Ночная Сторона Длинного Солнца - Вулф Джин Родман. Страница 63
— А теперь мы споем песню, которую всегда поют в ходе церемонии. Встаньте, все вы, и соедините руки. Кровь, Мускус и остальные должны петь вместе с нами. Выйдите вперед и соедините руки.
Большинство из них не знало Гимн Всем Богам, но Шелк научил их припеву и первым трем куплетам, и они исполнили Гимн на удивление хорошо, причем Мускус, который вообще редко говорил, спел отличным тенором.
— Хорошо. Это была репетиция, и через мгновение мы начнем церемонию.
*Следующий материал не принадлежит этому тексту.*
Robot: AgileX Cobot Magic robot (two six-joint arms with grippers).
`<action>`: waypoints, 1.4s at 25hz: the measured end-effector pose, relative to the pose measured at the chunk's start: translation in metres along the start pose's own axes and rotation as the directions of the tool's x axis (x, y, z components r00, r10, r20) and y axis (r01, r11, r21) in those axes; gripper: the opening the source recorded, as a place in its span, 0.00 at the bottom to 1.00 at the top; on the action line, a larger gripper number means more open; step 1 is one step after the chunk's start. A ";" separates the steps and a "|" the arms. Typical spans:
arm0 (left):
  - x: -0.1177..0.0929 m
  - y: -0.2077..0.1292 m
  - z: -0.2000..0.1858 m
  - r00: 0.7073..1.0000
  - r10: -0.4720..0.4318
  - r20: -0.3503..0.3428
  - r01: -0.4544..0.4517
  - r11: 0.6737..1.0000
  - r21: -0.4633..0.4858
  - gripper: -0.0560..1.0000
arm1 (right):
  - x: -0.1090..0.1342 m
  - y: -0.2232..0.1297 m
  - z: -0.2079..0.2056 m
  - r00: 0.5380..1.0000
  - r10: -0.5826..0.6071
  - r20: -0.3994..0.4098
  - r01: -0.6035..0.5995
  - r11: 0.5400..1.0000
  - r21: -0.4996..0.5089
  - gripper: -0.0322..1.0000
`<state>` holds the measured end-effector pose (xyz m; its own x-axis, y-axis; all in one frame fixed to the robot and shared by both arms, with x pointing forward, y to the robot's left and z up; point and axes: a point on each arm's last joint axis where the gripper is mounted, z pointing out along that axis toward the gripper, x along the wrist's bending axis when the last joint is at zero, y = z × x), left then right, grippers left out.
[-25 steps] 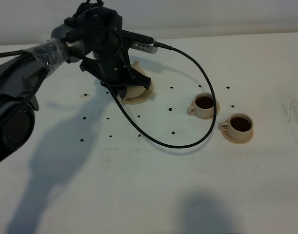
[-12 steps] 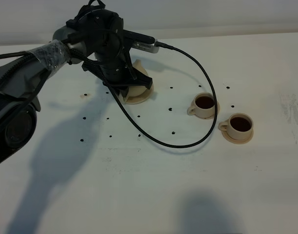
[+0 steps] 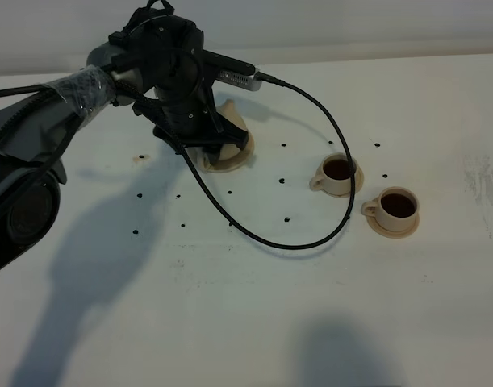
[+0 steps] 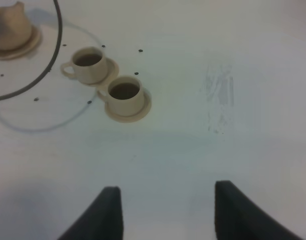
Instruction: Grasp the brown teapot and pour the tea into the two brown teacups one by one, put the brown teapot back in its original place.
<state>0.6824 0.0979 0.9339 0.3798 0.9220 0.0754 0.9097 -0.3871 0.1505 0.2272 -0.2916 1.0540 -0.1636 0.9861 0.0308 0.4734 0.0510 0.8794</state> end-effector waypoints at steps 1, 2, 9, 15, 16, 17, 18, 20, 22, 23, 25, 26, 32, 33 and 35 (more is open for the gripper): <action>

И начнем мы ее снаружи. Вот этот маленький кувшин с краской и эта кисть… — Шелк показал их, — уже благословлены и освящены. Пятеро из вас, выбранные среди тех, кто живет в доме, будут участвовать в восстановлении пустого креста над дверью на Музыкальную улицу, в то время как все остальные будут петь. Было бы лучше всего, если те трое, которые были одержимы, окажутся среди этих пяти. После чего мы три раза подряд обойдем весь дом и опять соберемся здесь, чтобы закончить изгнание бесовки.
Они вышли наружу. Пока удивленные мальчишки глядели во все глаза и указывали пальцами на женщин, многие из которых были полуодеты, Шелк выбрал двух стройных девушек из всех тех, кто, казалось, относился к процедуре самым серьезным образом.
На открытом воздухе Музыкальной улицы Гимн Всем Богам звучал неясно и слабо, но все наблюдавшие за ними зеваки снимали шляпы, когда Кровь и Окунь, по очереди, тяжело поднимали каждую из пяти девушек на плечи. Гамма за гаммой, и почти стертый гаммадион, пустой крест, вернулся на место. Когда под ним появилась основа, Шелк сжег кисть и остаток краски в большом кадиле.
— Ты собираешься принести что-нибудь в жертву? — спросила Орхидея. — Другие приносили.
— Уже, — ответил Шелк. — Не обязательно приносить в жертву именно животное, и ты только что была свидетелем того, что без этого можно обойтись. Вот если потребуется второй экзорцизм, мы используем животное и прочтем божественный замысел по его крови. Ты понимаешь, о какой жертве я говорю и почему мы делаем все это? Я предполагаю, что зло входило в твой дом через дверь на Музыкальную улицу, потому что это единственный вход в оскверненный мантейон.
Орхидея нерешительно кивнула.
— Отлично. — Шелк улыбнулся. — Что касается второй части экзорцизма, мы пойдем торжественной процессией и три раза обогнем здание; все это время я буду читать вслух абзацы из Хресмологических Писаний. Было бы лучше всего, если бы ты пошла рядом со мной, а четверо мужчин заняли такие положения, с которых они могли бы поддерживать порядок.
Он заговорил громче, чтобы его услышали все женщины:
— Нет необходимости идти в ногу, как труперы. Но вы должны идти вереницей и слушать то, что я буду читать.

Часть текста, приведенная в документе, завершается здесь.